そこで、こうした変化にいち早く対応し、クライアントの皆様のために最良のリーガルサービスを提供すべく、各分野の専門家を中心に、企業法務の分野において主に問題となるテーマの一部をQ&A方式でまとめさせて頂きましたので、是非ご活用いただければ幸いです。
【Q】
当社ではCOVID-19を機に電子契約を導入しようと考えていますが、導入にあたっての留意点を教えてください。
【A】
電子契約の導入にあたっては、契約締結権限の確認フロー・社内稟議フローの改定、契約雛形の修正、文書管理規程・印章管理規程等の改定及び電子帳簿法に準拠した電子データの保存等を実施する必要があります。加えて、電子契約導入の対象契約が外国法を準拠法とする場合には、当該準拠法が電子契約の成立等について、どのような規定を設けているのかに留意する必要があります。
【Q】
電子契約により締結した契約に関する訴訟において、電子契約に係る電磁的記録を証拠として適切なものとするために留意する事項はありますか。
【A】
電子契約により締結した契約についても、電子署名法第3条の要件を満たす場合は、当該契約に係る電磁的記録の真正な成立の推定が働きます。

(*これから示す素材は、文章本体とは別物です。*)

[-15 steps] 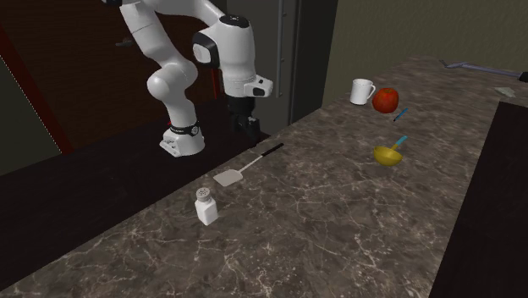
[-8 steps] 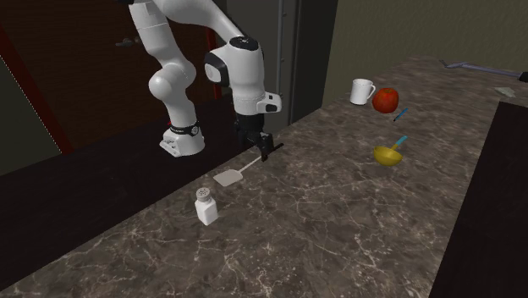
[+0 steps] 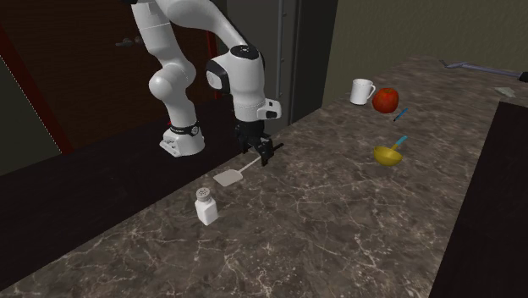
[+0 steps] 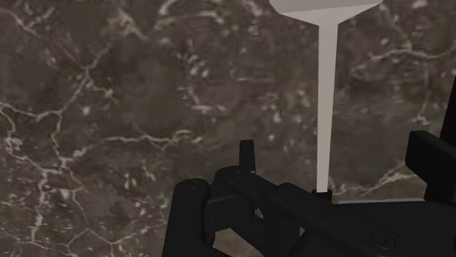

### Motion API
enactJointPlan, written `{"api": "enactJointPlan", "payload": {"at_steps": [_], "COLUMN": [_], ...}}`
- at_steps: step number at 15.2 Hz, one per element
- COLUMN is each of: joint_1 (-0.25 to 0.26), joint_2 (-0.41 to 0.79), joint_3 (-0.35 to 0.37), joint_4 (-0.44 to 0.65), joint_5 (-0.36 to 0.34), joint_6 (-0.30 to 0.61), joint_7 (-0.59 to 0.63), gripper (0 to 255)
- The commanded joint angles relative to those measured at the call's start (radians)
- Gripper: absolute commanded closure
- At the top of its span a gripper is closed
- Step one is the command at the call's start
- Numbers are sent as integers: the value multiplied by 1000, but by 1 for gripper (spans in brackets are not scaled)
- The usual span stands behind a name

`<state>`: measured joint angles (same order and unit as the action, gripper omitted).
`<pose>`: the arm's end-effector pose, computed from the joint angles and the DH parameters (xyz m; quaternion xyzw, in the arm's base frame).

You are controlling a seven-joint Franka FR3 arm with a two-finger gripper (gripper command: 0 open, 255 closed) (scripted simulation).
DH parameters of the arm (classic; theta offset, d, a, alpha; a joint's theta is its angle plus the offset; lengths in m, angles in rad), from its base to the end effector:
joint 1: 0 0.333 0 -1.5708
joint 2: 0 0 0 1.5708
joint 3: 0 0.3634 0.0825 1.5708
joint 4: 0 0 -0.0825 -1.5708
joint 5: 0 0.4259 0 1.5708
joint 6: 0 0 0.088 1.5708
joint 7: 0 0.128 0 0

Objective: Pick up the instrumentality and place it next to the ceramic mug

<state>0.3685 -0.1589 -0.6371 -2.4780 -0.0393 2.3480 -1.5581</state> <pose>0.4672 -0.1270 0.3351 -0.7886 -0.6140 -0.0260 0.0206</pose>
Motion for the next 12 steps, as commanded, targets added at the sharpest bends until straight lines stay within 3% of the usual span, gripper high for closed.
{"api": "enactJointPlan", "payload": {"at_steps": [1, 3, 4, 12], "joint_1": [0, 0, 0, 0], "joint_2": [0, 0, 0, 0], "joint_3": [0, 0, 0, 0], "joint_4": [0, 0, 0, 0], "joint_5": [0, 0, 0, 0], "joint_6": [0, 0, 0, 0], "joint_7": [0, 0, 0, 0], "gripper": [0, 0, 255, 255]}}
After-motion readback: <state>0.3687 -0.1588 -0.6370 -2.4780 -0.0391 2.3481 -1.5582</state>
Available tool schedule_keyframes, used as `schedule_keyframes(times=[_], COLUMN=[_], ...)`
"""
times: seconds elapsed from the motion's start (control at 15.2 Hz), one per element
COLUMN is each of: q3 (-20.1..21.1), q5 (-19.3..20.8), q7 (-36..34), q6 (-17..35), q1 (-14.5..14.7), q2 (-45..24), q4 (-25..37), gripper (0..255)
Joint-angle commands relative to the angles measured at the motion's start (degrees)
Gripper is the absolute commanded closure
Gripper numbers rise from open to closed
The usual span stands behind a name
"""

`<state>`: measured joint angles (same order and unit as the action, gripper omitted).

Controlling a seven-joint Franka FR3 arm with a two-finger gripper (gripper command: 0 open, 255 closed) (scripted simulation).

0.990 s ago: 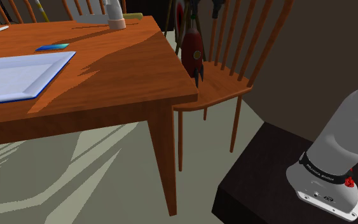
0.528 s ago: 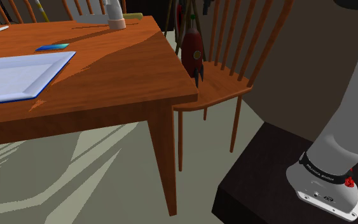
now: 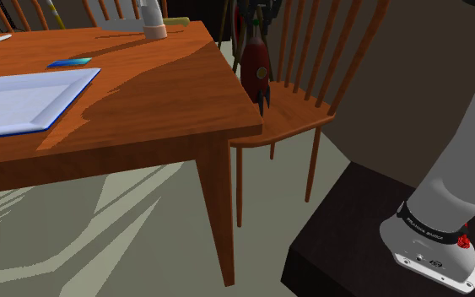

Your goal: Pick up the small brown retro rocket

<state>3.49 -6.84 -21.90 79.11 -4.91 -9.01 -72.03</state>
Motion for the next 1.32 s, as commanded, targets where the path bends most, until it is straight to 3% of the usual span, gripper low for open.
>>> schedule_keyframes(times=[0.0, 0.46, 0.92, 1.25], q3=[0.0, 0.0, 0.1, 0.3], q5=[0.0, 0.0, 0.1, 0.1], q7=[0.0, 0.0, -1.0, -2.0], q6=[0.1, 0.1, -7.4, -14.5], q1=[0.0, 0.0, 0.1, 0.3], q2=[0.0, -0.1, -4.3, -9.7], q4=[-0.2, -0.2, 11.7, 24.2], gripper=[255, 255, 255, 255])
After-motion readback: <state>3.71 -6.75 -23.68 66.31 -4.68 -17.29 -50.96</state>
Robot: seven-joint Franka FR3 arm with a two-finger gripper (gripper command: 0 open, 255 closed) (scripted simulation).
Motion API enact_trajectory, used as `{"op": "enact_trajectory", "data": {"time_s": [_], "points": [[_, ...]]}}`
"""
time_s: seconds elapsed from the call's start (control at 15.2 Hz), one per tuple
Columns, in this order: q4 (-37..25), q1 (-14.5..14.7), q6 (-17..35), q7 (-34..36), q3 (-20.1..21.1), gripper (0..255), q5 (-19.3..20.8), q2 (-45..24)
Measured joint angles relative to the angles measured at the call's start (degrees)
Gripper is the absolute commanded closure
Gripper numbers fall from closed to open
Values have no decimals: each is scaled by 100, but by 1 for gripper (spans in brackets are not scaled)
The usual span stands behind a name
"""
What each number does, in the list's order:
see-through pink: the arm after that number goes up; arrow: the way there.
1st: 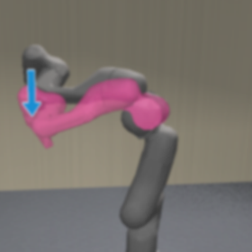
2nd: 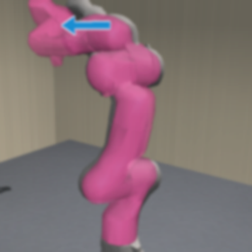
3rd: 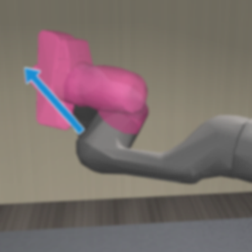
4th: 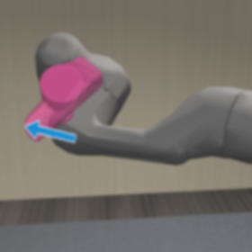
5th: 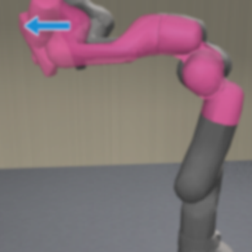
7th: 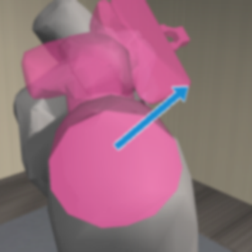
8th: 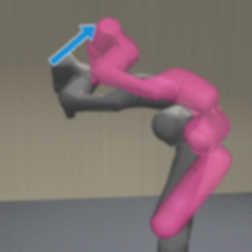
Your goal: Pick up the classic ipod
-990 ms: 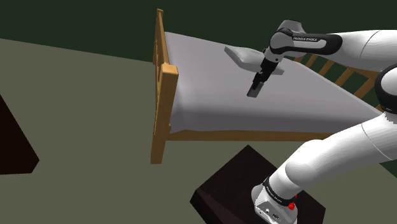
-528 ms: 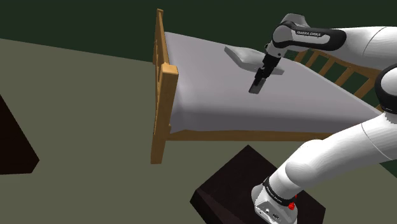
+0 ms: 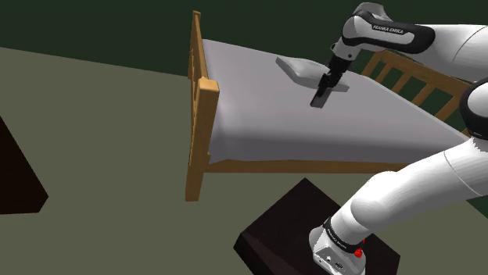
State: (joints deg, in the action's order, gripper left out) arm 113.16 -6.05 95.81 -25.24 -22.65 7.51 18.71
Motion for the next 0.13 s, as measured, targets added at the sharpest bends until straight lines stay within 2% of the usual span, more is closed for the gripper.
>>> {"op": "enact_trajectory", "data": {"time_s": [0.13], "points": [[-140, 4, -124, -12, 3, 255, -9, -17]]}}
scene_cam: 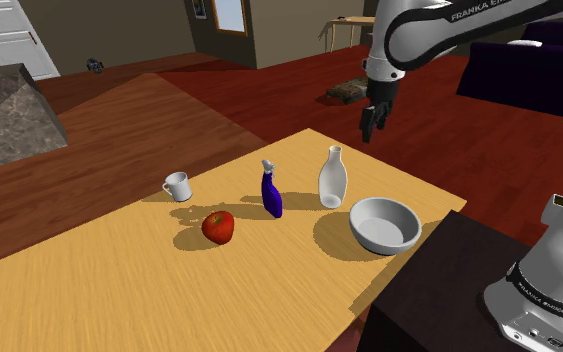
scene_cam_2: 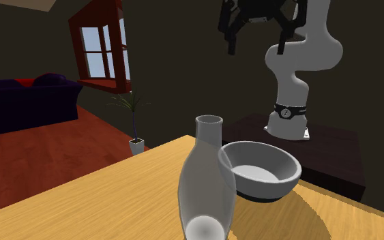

一方、同条の要件を満たさない場合であっても、適切な機能を有している電子契約システムを導入することにより、電子契約に係る電磁的記録の成立の真正を立証することは可能です。ただし、電子署名法第3条の適用有無にかかわらず、別途、相手方に契約締結権限があるかについては問題となるため、無権代理による無効リスクを回避するためには、事前に相手方の契約締結権限を確認するなどの対策が必要となります。